Da Repression gegen militante Gruppen auch Repression gegen die Geschichte der radikalen Linken ist, steht die Kritik im Raum, dass die RZ-Zeugenvorladungen zur Privatangelegenheit gemacht wurden, anstatt sofort darüber zu informieren. So war es entweder nicht erwünscht, dass sich Menschen solidarisch zeigen und beispielsweise mit zum BKA nach Berlin-Treptow und zur BAW nach Karlsruhe kommen, oder es wurde damit gerechnet, dass sich nach dem Verlauf der RZ-Prozesse keine Solidarität mehr organisieren lässt.

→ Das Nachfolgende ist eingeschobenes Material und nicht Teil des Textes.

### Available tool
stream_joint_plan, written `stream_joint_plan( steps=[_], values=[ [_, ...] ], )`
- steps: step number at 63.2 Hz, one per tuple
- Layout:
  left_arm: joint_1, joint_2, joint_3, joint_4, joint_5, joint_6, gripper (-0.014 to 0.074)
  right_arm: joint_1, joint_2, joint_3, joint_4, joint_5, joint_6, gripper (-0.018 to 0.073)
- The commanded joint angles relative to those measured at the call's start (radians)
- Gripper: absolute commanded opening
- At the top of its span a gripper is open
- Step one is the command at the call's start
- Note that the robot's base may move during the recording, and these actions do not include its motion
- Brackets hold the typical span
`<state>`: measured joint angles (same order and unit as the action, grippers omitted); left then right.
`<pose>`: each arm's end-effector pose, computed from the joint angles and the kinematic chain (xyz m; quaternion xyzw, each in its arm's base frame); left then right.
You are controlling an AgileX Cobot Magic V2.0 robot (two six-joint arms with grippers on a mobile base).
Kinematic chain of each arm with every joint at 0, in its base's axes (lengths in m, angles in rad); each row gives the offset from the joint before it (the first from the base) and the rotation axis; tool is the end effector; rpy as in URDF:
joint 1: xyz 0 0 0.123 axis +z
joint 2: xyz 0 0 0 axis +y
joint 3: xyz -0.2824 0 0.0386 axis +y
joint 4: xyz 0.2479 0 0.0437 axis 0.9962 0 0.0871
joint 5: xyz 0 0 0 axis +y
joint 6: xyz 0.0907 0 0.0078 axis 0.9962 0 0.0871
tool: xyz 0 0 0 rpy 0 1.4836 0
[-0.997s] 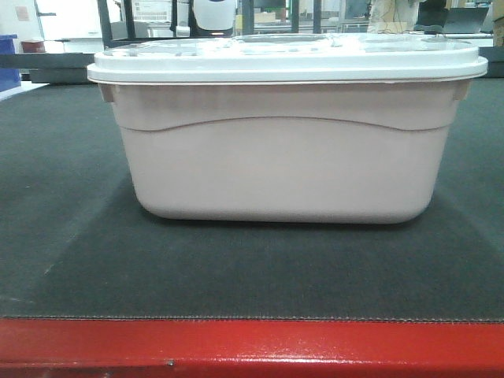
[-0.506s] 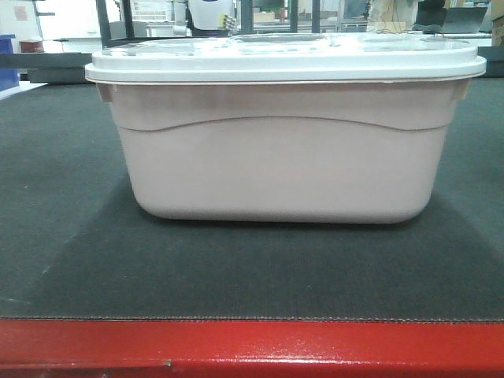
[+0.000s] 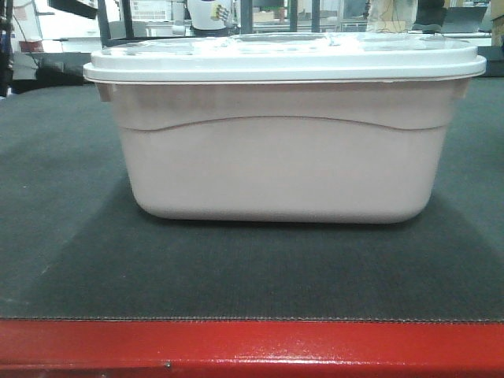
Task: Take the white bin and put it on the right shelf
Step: 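Grip the bin's lid rims with both grippers and lift it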
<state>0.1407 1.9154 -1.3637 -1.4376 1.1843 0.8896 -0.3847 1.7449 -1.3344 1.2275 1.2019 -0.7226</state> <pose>0.3992 -0.0279 0.2577 0.0221 0.7993 -0.5364 0.2699 0.3578 -0.0585 0.2981 0.0552 0.8385 0.4510 0.3007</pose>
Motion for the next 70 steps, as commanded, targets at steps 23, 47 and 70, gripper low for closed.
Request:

So bleibt die Aufarbeitung der RZ-Geschichte nach wie vor ein Trauerspiel.
neue verfahren
man hörte es schon in der gerüchteküche rauschen, dass da wieder was 'läuft',
daher ergibt sich tatsächlich die fragen, ob die vorgeladenen 'lieber' der baw was erklären wollen als anderen...
der aussage und tendenz in dem o.g. artikel ist zuzustimmen.
zugleich unverständlich, wieso von betroffenen-seite (aber wer ist das genau? es dürfte sich um eine generelle betroffenheit handeln) gar nichts verlautet.
das ergibt weiteres unverständnis darüber, wie damals ihr verfahren gelaufen ist...
und erhöht die fragwürdigkeit des umgangs damit.
oder ist alles vergangenheit?
dann wäre aber zu fragen, wieso die baw jetzt noch mit karry hausieren will; zu vermuten ist ebeno doch, dass solche entscheidungen nicht nach ein paar jahren außer mode kommen.